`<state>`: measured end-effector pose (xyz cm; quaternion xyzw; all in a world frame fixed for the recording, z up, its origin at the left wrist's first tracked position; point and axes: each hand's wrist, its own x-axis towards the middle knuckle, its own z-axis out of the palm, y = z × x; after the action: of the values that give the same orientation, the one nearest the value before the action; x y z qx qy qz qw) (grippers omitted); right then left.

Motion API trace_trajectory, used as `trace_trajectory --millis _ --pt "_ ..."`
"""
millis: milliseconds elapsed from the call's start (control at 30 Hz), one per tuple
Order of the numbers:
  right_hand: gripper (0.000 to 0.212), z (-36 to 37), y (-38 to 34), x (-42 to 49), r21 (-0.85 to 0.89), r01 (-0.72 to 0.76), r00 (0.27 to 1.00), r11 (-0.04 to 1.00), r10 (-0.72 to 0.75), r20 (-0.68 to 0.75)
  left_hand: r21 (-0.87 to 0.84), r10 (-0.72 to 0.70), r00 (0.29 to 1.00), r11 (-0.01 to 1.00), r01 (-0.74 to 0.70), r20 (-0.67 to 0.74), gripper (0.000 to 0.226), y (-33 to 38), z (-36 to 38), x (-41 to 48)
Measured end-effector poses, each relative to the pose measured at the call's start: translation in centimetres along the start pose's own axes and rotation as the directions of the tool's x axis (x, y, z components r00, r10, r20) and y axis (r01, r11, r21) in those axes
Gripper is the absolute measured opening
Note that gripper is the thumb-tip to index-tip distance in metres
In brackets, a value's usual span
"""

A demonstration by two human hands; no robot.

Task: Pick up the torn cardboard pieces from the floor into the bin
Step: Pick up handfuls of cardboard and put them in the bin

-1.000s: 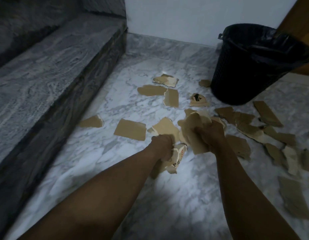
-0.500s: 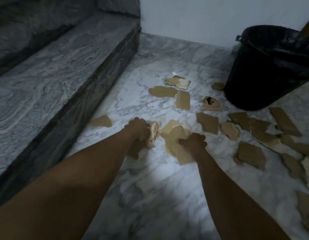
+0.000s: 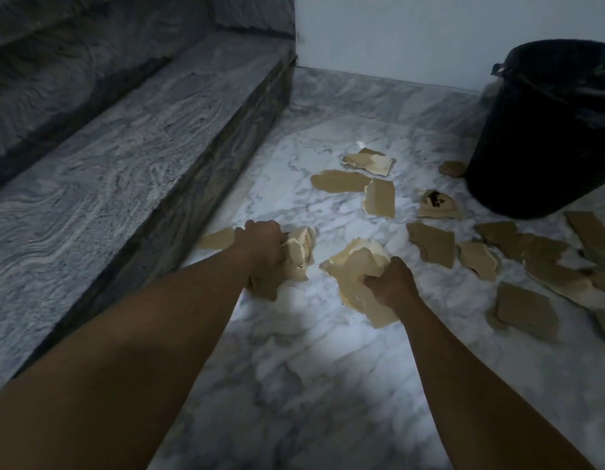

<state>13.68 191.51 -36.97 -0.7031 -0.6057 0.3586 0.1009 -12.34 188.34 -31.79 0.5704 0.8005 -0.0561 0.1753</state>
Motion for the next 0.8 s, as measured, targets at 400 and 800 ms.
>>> trace_trajectory --millis 400,800 --pt "0.075 0.1 0.0 1.0 0.045 0.01 0.997 0.999 -0.013 0.07 -0.136 -0.107 0.991 0.984 0.116 0.074 0.082 -6.0 -0.7 1.5" --pt "0.052 -6.7 4.5 -2.9 0.16 0.016 1.0 0.987 -0.013 -0.016 -0.244 0.238 0.971 0.94 -0.237 -0.026 0.051 4.7 3.3 -1.4"
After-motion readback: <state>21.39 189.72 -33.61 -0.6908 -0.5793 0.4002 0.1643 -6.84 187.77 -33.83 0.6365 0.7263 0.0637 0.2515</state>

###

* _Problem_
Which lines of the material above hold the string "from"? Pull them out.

* _Exercise solution_
millis: milliseconds elapsed from the call's start (control at 30 Hz), one per tuple
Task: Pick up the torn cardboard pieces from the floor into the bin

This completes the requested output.